# Task details
Transcribe exactly, and only, the lines from the one containing "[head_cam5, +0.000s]" through the end of the material.
==================================================
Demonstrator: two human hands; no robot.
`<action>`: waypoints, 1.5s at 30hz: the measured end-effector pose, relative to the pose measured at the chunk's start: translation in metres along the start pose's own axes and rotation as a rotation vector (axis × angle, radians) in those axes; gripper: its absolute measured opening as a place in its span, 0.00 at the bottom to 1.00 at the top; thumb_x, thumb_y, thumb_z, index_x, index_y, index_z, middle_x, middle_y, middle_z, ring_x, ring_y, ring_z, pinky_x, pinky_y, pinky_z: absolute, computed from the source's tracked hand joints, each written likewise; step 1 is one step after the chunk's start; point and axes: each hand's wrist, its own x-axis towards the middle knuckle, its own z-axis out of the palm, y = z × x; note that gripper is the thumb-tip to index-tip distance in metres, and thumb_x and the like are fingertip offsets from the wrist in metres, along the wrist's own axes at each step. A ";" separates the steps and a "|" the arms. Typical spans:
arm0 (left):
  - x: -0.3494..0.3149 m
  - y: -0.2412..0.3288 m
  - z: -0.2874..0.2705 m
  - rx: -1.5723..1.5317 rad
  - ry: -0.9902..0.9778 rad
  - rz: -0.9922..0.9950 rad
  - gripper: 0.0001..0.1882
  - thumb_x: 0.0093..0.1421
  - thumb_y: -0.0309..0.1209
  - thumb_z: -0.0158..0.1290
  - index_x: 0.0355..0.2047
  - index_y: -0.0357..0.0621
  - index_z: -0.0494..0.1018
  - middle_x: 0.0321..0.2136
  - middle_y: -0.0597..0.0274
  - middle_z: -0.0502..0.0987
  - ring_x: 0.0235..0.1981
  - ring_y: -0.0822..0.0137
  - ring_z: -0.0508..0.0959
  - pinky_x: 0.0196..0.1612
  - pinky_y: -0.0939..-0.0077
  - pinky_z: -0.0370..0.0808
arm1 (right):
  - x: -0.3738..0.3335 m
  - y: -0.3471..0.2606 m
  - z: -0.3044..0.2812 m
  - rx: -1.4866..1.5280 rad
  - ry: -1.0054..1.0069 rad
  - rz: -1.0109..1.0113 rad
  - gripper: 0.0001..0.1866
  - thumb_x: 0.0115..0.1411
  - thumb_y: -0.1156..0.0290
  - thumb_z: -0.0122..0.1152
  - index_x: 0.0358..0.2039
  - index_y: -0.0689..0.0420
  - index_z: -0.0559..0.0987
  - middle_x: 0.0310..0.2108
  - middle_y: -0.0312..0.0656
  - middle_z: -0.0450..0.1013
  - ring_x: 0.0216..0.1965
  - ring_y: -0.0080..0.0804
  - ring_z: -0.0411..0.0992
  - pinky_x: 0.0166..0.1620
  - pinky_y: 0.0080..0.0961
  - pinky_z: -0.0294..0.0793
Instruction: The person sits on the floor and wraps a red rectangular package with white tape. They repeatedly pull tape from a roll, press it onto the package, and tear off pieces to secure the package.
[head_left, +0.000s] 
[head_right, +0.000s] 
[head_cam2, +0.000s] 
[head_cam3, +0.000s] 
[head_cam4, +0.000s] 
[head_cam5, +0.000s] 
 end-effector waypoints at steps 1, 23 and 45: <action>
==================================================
# Response to the exercise
[head_cam5, +0.000s] 
 end-effector waypoints at steps 1, 23 and 45: <action>

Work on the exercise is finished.